Обо мне как о возможной невесте она думала с осторожностью. Тот случай в Кокозе, когда мы с Феликсом опоздали к обеду и явились страшно смущенные, заставив втихомолку посудачить и пошутить на наш счет, ею не забылся; кроме того, она прекрасно знала, какое обаяние имеет звание «единственного наследника баснословных юсуповских богатств» для боковой ветви царствующей фамилии – ветви, вечно стесненной в средствах, порой вынужденной униженно выпрашивать у государя очередное денежное пособие, хотя это и нарушало узаконение Александра III. Но слишком разнообразная молва шла о пристрастиях Феликса, чтобы можно было не сомневаться в согласии моих родителей на этот брак. И для начала Зинаида Николаевна решила посоветоваться с великой княгиней Елизаветой Федоровной, которая к Феликсу весьма благоволила. Восхищенный ее красотой, трагической судьбой и добрыми делами, он на какое-то время возомнил себя ее верным рыцарем и пожелал очиститься под ее благотворным влиянием. В это время великая княгиня занималась только богоугодными делами и ее кажущаяся отрешенность от жизни в сочетании с несказанной красотой не могли не произвести впечатления на Феликса, до жизни и красоты весьма жадного и не способного понять, как можно сознательно лишить себя всех тех радостей, которые та и другая предоставляют. Он посещал с великой княгиней отвратительные ночлежки, бывал с ней в монастырях, добрался даже до Соловков… Но Феликс и там оставался самим собой: и годы спустя он восхищался лишь красотой молодых соловецких чернецов, дивно певших хором, и в то же время негодовал, отчего русское монашество избрало неряшливость символом подвижничества, словно Господу угодны вонь и грязь.

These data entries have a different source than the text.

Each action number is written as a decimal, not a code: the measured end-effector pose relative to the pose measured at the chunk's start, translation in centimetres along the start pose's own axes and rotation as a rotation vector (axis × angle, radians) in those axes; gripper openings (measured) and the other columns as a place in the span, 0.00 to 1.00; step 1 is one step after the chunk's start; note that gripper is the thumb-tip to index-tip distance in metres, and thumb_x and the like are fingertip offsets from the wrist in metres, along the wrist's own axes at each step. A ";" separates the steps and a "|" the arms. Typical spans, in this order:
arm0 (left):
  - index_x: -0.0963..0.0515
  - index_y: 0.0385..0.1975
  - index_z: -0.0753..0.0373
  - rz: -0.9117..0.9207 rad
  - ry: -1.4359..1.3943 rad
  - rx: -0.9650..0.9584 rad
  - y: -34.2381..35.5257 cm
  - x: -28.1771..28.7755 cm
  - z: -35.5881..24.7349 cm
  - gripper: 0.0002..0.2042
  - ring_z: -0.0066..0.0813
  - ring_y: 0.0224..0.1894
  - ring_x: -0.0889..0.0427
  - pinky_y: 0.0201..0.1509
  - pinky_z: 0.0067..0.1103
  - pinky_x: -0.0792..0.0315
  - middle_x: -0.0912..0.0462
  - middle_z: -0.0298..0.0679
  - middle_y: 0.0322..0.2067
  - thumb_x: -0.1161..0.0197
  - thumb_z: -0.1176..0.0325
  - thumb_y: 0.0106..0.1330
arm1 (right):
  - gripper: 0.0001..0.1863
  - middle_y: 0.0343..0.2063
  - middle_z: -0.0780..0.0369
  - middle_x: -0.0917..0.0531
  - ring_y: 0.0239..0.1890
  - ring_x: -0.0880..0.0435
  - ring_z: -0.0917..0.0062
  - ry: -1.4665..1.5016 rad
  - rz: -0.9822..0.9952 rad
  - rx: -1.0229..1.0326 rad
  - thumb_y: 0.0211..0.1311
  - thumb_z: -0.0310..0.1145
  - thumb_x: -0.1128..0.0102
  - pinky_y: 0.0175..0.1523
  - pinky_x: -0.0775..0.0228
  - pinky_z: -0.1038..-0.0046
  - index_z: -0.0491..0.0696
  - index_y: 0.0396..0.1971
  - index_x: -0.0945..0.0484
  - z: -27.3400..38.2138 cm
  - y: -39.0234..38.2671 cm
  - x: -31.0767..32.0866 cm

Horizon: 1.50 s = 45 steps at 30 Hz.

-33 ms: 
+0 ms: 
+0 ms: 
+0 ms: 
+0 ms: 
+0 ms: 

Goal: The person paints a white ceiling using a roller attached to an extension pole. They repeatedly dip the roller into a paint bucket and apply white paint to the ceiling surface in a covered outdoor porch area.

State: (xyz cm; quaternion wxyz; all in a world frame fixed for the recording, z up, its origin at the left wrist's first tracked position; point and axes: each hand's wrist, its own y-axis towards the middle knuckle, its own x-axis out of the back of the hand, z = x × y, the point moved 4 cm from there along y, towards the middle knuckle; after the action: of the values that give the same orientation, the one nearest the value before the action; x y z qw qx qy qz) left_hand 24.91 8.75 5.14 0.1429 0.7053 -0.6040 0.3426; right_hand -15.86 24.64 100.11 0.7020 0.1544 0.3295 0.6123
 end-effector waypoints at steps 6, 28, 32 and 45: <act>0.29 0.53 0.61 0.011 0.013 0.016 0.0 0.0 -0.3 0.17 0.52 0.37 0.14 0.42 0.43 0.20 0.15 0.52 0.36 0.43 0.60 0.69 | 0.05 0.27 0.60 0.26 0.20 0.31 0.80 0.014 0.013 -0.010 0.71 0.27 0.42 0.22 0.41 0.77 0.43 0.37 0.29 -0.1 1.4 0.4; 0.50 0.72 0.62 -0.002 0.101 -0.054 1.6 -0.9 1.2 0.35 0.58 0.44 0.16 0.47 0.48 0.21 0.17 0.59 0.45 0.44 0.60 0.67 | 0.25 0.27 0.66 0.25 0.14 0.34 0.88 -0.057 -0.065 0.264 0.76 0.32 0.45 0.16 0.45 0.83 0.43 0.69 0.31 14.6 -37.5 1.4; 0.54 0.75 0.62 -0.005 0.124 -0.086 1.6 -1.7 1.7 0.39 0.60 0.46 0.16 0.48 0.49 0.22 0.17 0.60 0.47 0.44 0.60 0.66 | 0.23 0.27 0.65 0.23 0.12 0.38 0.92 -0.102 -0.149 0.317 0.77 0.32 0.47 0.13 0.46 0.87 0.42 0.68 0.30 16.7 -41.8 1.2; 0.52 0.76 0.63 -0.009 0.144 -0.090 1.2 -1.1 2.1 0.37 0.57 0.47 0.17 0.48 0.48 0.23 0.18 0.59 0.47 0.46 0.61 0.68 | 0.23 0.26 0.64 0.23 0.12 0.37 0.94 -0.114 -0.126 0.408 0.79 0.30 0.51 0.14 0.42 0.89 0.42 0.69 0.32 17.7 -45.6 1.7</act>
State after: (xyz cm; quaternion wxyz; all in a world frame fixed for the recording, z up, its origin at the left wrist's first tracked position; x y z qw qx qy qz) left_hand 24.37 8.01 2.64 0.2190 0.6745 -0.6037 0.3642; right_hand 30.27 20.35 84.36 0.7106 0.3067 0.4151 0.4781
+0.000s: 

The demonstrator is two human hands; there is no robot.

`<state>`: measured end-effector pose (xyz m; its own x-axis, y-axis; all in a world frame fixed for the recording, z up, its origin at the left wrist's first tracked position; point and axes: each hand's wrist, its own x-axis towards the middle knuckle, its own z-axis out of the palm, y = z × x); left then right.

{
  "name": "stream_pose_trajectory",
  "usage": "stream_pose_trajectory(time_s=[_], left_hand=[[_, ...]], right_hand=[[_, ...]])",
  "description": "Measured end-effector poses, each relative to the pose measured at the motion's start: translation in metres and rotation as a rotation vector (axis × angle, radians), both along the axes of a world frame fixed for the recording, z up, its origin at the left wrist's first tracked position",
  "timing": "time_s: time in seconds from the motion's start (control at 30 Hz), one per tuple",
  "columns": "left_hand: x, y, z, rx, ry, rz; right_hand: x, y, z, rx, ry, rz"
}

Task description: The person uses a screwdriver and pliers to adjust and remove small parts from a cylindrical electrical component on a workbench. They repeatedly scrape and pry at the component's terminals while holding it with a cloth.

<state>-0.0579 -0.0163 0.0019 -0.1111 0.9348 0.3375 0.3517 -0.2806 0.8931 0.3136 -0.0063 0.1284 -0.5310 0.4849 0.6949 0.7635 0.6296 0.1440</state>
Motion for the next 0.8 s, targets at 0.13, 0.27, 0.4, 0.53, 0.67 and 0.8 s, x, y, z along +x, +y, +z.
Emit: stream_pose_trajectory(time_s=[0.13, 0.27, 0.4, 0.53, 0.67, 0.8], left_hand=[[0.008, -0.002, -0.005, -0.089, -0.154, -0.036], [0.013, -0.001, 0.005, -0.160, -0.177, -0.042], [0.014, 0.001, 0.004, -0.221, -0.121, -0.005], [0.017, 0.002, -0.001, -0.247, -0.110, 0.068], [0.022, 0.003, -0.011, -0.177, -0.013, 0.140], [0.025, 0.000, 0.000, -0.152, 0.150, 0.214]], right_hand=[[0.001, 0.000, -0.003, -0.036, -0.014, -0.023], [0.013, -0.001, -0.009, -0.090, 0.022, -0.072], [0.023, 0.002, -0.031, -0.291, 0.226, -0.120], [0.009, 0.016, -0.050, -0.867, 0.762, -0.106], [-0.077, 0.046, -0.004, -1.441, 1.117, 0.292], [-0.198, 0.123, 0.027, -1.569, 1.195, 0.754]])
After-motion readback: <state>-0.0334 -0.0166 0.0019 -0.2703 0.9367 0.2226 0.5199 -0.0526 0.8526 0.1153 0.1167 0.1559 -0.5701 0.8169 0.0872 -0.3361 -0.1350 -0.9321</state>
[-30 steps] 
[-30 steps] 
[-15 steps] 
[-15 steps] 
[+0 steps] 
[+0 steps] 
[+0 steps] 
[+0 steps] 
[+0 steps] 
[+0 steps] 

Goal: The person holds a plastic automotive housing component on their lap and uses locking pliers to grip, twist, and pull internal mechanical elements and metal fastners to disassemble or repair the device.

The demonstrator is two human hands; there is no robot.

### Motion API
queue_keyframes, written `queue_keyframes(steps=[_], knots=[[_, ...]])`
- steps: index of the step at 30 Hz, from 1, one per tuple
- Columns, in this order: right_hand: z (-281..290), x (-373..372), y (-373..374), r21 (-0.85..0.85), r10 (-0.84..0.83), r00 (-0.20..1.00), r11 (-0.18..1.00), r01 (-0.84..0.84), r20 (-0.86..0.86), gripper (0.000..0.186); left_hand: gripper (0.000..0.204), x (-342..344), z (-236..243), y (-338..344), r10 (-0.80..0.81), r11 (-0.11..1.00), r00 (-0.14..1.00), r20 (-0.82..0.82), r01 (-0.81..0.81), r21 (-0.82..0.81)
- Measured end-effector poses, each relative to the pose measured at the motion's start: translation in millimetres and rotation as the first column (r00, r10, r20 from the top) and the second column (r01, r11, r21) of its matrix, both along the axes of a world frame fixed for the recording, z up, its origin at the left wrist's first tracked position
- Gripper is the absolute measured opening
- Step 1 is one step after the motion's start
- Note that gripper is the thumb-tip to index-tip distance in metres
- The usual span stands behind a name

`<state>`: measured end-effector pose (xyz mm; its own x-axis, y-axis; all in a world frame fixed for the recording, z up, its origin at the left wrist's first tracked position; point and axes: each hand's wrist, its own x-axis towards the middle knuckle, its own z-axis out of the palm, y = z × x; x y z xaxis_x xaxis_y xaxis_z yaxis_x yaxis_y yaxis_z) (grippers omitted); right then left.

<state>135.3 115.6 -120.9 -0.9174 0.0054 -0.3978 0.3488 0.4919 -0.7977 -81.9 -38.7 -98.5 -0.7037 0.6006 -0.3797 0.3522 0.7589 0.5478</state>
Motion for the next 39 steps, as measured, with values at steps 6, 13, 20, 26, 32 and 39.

Итак, Зинаида Николаевна попросила у великой княгини встречи, надеясь на добрый совет, однако, к своему изумлению, наткнулась на довольно холодный прием – а ведь они с Елизаветой Федоровной были почти подругами! – и как бы полное непонимание того, чего она хочет. Она вернулась домой очень недовольная и в печальном убеждении, что в императорской семье обескуражены тем, что Юсуповы столь много о себе возомнили, что намерены свататься к племяннице императора.
А тем временем произошло одно чрезвычайное событие, которое меня очень сильно задело. Я узнала, что мой кузен Дмитрий просил руки великой княжны Ольги Николаевны, дочери императора.